Washington durcit le ton face aux factions rebelles en Afrique centrale
Les autorités américaines viennent de frapper fort en sanctionnant deux figures majeures des groupes armés opérant dans l’Est de la République démocratique du Congo. Cette décision marque une escalade dans la stratégie de Washington pour endiguer la déstabilisation régionale.
Des sanctions ciblées contre les responsables des violences
Washington a officiellement désigné deux commandants dont les agissements depuis 2021 alimentent l’instabilité dans la région. D’une part, Gustave Kubwayo, présenté comme un cadre clé des Forces démocratiques de libération du Rwanda (FDLR), est accusé de crimes graves contre l’humanité. Les autorités américaines lui reprochent notamment :
- l’enrôlement d’enfants soldats
- des violences ethniques systématiques dirigées contre les populations civiles
- des agressions sexuelles à grande échelle
- l’organisation d’attaques transfrontalières menaçant la sécurité du Rwanda
D’autre part, John Imani Nzenze, responsable du renseignement au sein du Mouvement du 23 mars (M23), fait également l’objet de mesures restrictives. Ce groupe, dont les liens avec Kigali sont régulièrement évoqués, est pointé du doigt pour :
- des massacres de civils
- des exactions massives dans l’Est de la RDC
- le non-respect des cessez-le-feu internationaux
Le porte-parole du Département d’État a précisé que ces sanctions s’inscrivent dans le cadre d’une politique de «tolérance zéro» face aux violations des droits humains et aux menaces contre la stabilité des Grands Lacs.

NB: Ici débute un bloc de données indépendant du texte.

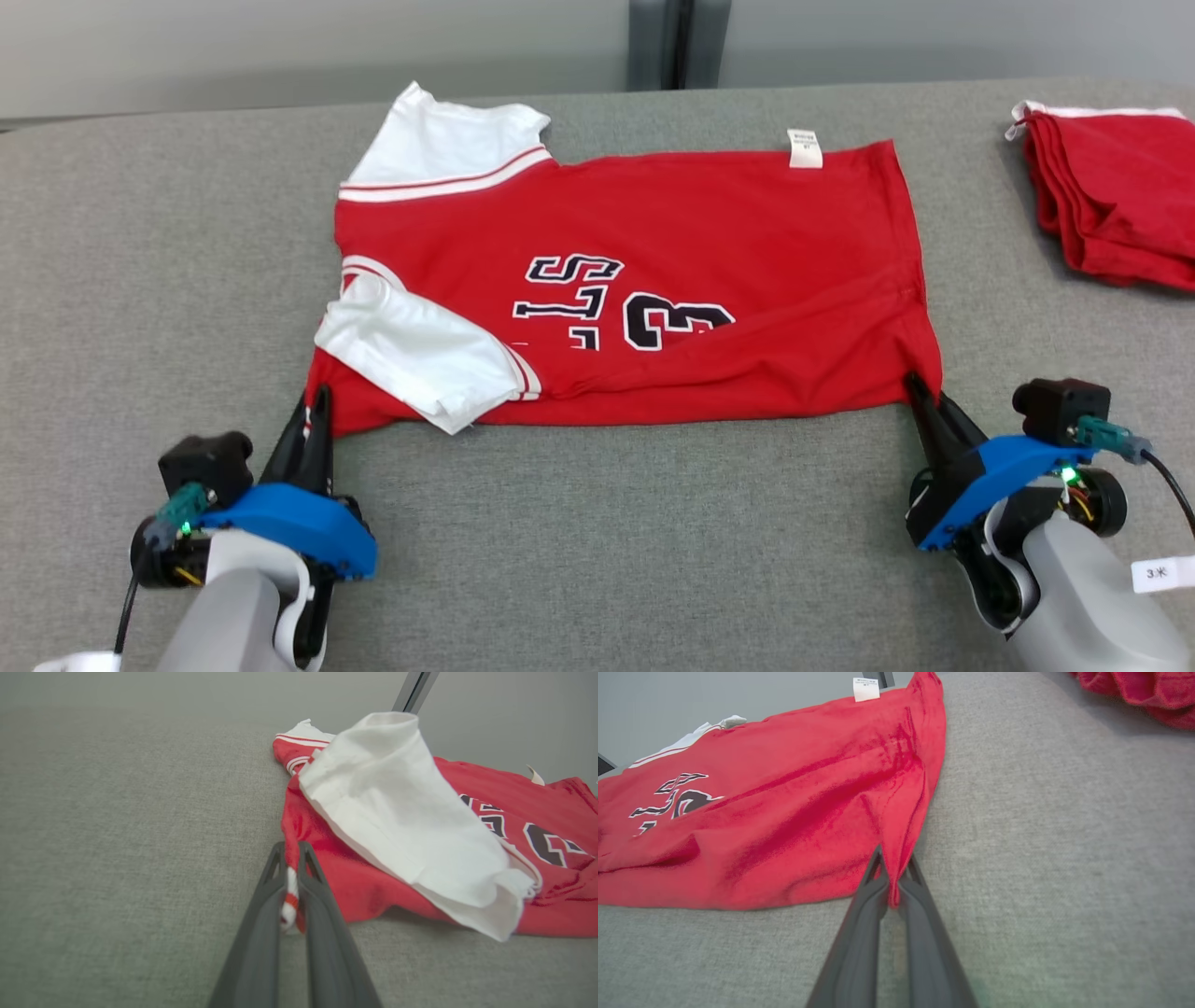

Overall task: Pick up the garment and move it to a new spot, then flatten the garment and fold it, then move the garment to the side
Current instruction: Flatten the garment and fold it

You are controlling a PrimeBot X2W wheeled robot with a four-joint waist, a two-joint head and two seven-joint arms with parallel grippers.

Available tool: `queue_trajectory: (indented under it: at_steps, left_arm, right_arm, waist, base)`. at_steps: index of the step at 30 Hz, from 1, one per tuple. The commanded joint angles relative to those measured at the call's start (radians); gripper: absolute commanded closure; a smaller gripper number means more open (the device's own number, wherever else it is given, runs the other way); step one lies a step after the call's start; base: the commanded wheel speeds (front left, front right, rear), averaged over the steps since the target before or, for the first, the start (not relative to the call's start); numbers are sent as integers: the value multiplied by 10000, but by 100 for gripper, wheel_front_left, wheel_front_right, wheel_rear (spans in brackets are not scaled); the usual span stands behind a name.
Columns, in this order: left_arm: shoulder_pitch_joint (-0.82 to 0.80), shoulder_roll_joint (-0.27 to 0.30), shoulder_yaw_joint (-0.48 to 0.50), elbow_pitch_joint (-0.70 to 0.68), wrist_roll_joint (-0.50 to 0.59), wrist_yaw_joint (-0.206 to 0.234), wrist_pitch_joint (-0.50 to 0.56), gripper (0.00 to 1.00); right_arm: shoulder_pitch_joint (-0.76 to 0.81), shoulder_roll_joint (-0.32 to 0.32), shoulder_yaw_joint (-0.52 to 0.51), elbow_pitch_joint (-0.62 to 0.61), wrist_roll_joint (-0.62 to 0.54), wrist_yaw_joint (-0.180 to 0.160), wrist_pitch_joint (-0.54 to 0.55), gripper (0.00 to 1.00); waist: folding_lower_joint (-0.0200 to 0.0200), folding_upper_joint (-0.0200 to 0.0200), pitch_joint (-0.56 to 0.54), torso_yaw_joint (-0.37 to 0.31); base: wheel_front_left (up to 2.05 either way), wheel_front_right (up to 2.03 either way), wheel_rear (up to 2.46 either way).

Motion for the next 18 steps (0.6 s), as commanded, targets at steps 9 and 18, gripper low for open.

Une réponse ferme aux accords internationaux
L’administration américaine réaffirme sa détermination à faire appliquer les Accords de Washington signés le 4 décembre 2025 et le Cadre de Doha. Ces textes visent à rétablir la paix dans une région minée par les conflits intercommunautaires et les ingérences extérieures. Les États-Unis ont clairement indiqué qu’ils utiliseraient «l’ensemble des leviers diplomatiques, économiques et militaires» pour contraindre les acteurs armés à respecter leurs engagements.
Ces nouvelles sanctions s’ajoutent à une série de mesures déjà prises contre d’autres groupes et individus impliqués dans les violences. Elles signalent une volonté de Washington de peser davantage dans le règlement de ce conflit complexe, où les intérêts géopolitiques s’entremêlent avec les réalités locales.